Over at the Panda's Thumb blog, Nick Matzke adds a host of details to Miller's rebuttal, noting that Behe in fact wrote the portion of Of Pandas and People that discusses the blood clotting system. Further, in Kitzmiller he testified that the treatment of blood clotting in Darwin's Black Box is "essentially the same," vitiating the Discovery Institute's attempt to insulate Behe from the failures of Of Pandas and People's treatment. In fact, the treatments differ somewhat, which, as Matzke notes, was a problem for Behe on cross-examination: "Behe could have just said 'I was wrong in Pandas, my newer definition is right.' But of course, the whole point of Behe being there was to defend the ID book on trial, which was Pandas, so he couldn't do that."

Miller is Professor of Biology and Royce Family Professor for Teaching Excellence at Brown University and the author of Only a Theory: Evolution and the Battle for America's Soul (Viking, 2008); he was the lead expert witness for the plaintiffs in Kitzmiller v. Dover.
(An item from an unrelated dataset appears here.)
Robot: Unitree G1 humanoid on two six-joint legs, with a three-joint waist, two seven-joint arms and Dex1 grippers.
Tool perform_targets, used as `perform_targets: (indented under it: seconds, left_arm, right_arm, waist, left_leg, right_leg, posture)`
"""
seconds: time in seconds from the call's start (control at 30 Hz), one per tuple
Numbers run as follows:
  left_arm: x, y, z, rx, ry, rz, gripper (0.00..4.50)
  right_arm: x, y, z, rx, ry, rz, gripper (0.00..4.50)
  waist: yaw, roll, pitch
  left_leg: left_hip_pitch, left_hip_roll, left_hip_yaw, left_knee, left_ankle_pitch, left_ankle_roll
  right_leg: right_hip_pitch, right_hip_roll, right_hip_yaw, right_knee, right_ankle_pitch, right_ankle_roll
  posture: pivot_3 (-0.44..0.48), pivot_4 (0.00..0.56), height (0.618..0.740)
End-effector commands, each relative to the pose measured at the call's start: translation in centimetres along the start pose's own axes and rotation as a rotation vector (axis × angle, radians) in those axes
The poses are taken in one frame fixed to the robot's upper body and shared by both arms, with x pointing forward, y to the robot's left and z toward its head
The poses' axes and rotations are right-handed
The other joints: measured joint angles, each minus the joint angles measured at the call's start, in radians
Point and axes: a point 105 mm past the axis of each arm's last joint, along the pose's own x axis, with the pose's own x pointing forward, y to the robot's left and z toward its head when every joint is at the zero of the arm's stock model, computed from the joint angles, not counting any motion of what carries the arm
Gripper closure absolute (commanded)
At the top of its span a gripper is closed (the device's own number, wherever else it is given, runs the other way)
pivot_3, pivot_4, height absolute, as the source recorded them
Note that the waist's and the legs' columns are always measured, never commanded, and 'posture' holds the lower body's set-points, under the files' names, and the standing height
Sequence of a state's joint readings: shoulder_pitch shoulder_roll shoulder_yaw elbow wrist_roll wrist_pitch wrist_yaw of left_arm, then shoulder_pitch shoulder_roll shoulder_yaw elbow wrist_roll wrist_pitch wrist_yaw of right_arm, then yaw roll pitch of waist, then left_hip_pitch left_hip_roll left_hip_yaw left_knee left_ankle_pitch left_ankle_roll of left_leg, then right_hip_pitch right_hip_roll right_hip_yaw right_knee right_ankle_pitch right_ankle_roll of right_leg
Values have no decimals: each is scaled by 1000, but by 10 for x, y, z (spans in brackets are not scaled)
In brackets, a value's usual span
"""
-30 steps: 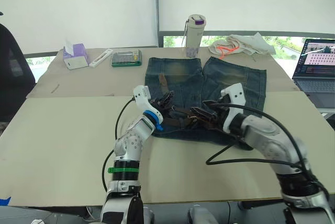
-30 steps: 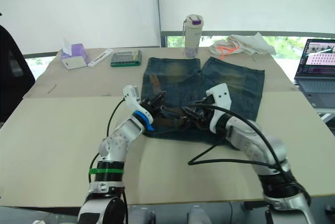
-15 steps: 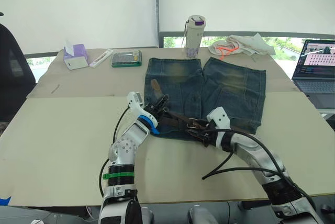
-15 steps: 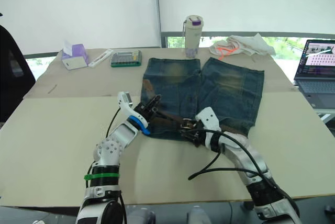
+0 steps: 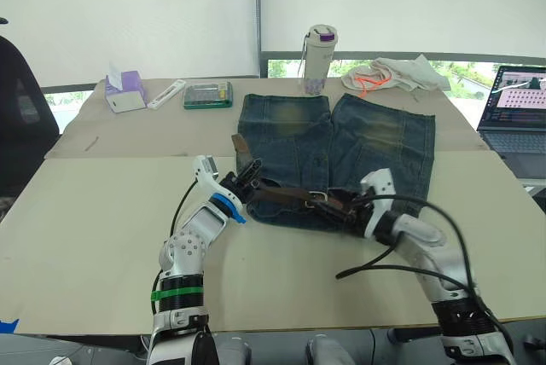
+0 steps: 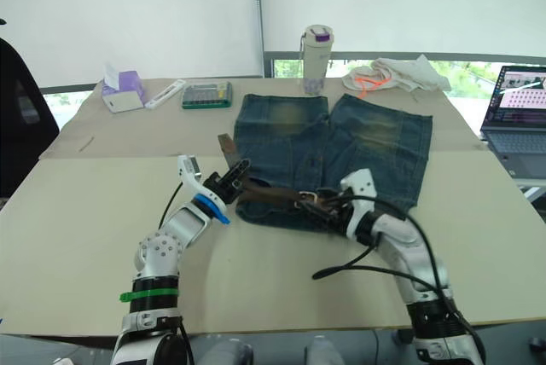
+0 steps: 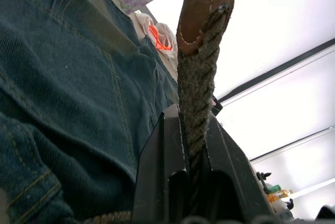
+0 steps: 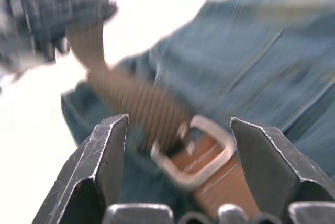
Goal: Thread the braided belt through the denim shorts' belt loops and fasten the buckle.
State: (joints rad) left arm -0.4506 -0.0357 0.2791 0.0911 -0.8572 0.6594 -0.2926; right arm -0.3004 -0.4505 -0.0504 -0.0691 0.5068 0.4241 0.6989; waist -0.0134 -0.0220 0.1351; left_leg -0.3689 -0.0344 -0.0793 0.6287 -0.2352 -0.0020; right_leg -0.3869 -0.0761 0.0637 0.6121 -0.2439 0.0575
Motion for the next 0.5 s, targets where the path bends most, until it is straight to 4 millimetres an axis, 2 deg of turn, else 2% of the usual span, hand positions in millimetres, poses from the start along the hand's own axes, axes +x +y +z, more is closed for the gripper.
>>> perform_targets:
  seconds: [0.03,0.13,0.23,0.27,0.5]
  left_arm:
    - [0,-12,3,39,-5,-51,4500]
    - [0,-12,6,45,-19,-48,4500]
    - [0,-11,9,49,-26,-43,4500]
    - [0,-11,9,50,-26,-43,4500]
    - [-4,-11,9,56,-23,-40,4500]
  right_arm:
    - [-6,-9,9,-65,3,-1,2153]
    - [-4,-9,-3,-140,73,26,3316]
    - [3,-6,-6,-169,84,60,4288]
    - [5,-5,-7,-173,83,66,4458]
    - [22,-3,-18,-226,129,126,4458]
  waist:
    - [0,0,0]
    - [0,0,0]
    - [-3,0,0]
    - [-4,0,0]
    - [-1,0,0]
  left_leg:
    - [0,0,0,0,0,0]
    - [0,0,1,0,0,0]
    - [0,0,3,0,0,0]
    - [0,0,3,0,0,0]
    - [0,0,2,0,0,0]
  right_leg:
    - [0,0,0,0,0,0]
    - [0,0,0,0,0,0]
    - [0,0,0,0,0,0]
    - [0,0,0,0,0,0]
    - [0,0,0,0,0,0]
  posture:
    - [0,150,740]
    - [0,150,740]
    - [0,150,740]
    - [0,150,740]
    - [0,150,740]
A Supporter of NCSE, he received its Friend of Darwin award in 2003. Matzke, who is now a graduate student in the Department of Integrative Biology at the University of California, Berkeley, worked for NCSE from 2004 to 2007. He was the lead NCSE staffer working on the Kitzmiller v. Dover case, providing a wealth of scientific expertise and practical advice to the legal team representing the ultimately victorious plaintiffs.